WHAT THE TASK REQUIRES = From the first line down to the line containing "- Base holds", print the records below exactly, leaving every picture out.
START SUPPLIED DATA
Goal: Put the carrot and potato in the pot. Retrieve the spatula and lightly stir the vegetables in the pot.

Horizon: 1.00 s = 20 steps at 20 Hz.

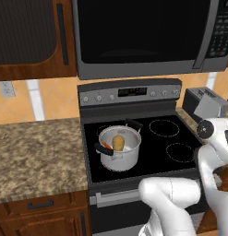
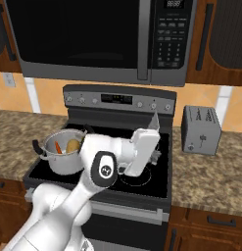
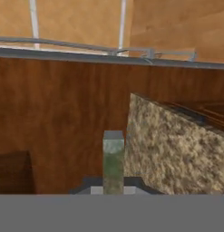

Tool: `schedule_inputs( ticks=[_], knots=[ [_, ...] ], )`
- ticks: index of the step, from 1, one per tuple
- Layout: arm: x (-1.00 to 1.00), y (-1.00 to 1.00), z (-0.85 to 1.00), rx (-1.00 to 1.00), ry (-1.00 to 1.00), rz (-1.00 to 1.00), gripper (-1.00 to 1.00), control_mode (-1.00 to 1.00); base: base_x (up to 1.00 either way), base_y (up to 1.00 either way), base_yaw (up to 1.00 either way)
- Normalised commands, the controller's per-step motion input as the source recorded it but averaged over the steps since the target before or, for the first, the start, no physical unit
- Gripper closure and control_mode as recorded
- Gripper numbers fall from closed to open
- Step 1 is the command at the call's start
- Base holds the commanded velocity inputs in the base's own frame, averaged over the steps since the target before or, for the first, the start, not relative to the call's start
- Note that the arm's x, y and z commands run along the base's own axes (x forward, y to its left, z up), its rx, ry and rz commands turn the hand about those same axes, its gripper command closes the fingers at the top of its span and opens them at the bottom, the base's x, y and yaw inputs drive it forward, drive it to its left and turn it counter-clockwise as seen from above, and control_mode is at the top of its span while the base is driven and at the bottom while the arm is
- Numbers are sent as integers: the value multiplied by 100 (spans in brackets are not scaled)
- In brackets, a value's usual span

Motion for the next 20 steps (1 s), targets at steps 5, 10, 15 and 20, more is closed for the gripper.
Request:
schedule_inputs(
  ticks=[5, 10, 15, 20],
  knots=[
    [-30, 99, 80, -71, 1, 34, 100, -100, 0, 0, 0],
    [-9, 100, 73, -58, 45, 23, 100, -100, 0, 0, 0],
    [-6, 100, 55, -45, 59, 24, 100, -100, 0, 0, 0],
    [0, 100, 96, -40, 48, 15, 100, -100, 0, 0, 0]
  ],
)
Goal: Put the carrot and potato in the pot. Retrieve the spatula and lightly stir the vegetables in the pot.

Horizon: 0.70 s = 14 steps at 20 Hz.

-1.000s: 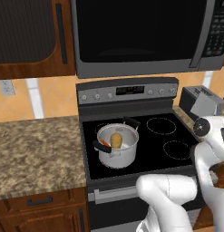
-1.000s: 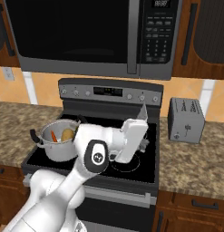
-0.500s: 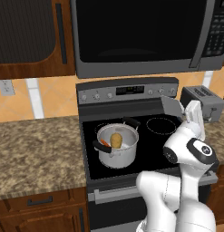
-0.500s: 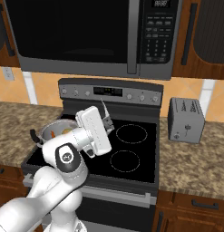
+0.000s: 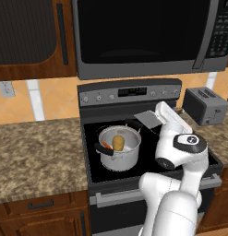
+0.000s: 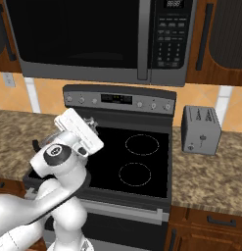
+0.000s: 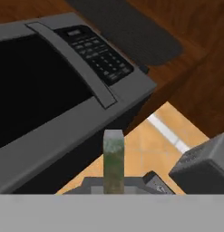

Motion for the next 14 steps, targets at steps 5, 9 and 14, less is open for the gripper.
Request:
schedule_inputs(
  ticks=[5, 9, 14],
  knots=[
    [9, 99, 26, -42, 45, 9, 100, -100, 0, 0, 0],
    [2, 60, 14, -26, 43, 1, 100, -100, 0, 0, 0],
    [-30, 52, 52, -16, 2, 0, 100, -100, 0, 0, 0]
  ],
)
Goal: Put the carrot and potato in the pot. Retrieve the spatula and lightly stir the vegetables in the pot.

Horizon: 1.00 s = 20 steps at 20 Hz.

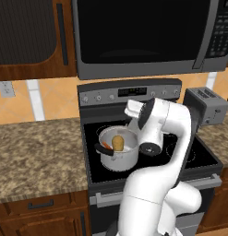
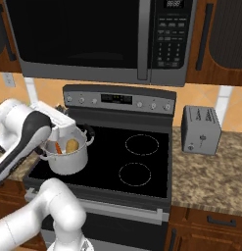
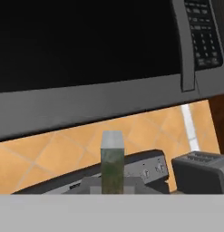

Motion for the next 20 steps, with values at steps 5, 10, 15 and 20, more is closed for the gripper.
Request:
schedule_inputs(
  ticks=[5, 10, 15, 20],
  knots=[
    [-2, 52, -19, -16, 2, 0, 100, -100, 0, 0, 0],
    [0, 3, -49, -3, -2, 1, 100, -100, 0, 0, 0],
    [9, 15, -1, 0, -2, 1, 100, -100, 0, 0, 0],
    [0, 43, 8, 0, 1, 1, 100, -100, 0, 0, 0]
  ],
)
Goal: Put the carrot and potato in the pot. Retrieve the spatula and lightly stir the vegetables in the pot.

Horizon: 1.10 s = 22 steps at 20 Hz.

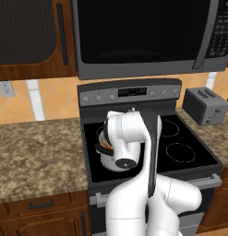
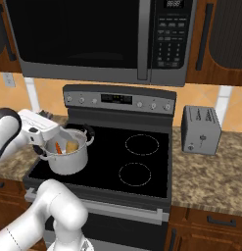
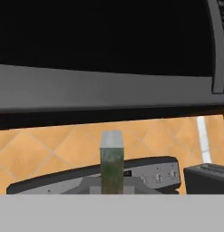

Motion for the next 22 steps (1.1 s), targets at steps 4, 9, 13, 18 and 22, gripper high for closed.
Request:
schedule_inputs(
  ticks=[4, 9, 13, 18, 22],
  knots=[
    [17, 8, -24, 0, 7, 1, 100, -100, 0, 0, 0],
    [2, 0, -44, 1, 5, 2, 100, -100, 0, 0, 0],
    [9, 0, -44, 0, 7, 3, 100, -100, 0, 0, 0],
    [12, 0, -27, 0, 10, 5, 100, -100, 0, 0, 0],
    [23, 0, -24, 0, 10, 5, 100, -100, 0, 0, 0]
  ],
)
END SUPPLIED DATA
RESPONSE FOR THIS EXERCISE =
Goal: Put the carrot and potato in the pot. Retrieve the spatula and lightly stir the vegetables in the pot.

Horizon: 1.00 s = 20 steps at 20 Hz.


Tool: `schedule_inputs( ticks=[_], knots=[ [_, ...] ], )`
- ticks: index of the step, from 1, one per tuple
- Layout: arm: x (-1.00 to 1.00), y (-1.00 to 1.00), z (-0.85 to 1.00), rx (-1.00 to 1.00), ry (-1.00 to 1.00), rz (-1.00 to 1.00), gripper (-1.00 to 1.00), control_mode (-1.00 to 1.00); base: base_x (up to 1.00 either way), base_y (up to 1.00 either way), base_yaw (up to 1.00 either way)
- Normalised commands, the controller's per-step motion input as the source recorded it but averaged over the steps since the target before or, for the first, the start, no physical unit
- Gripper closure and control_mode as recorded
- Gripper numbers fall from closed to open
- Step 1 is the command at the call's start
- Base holds the commanded velocity inputs in the base's own frame, averaged over the steps since the target before or, for the first, the start, not relative to the call's start

That completes the response to the exercise.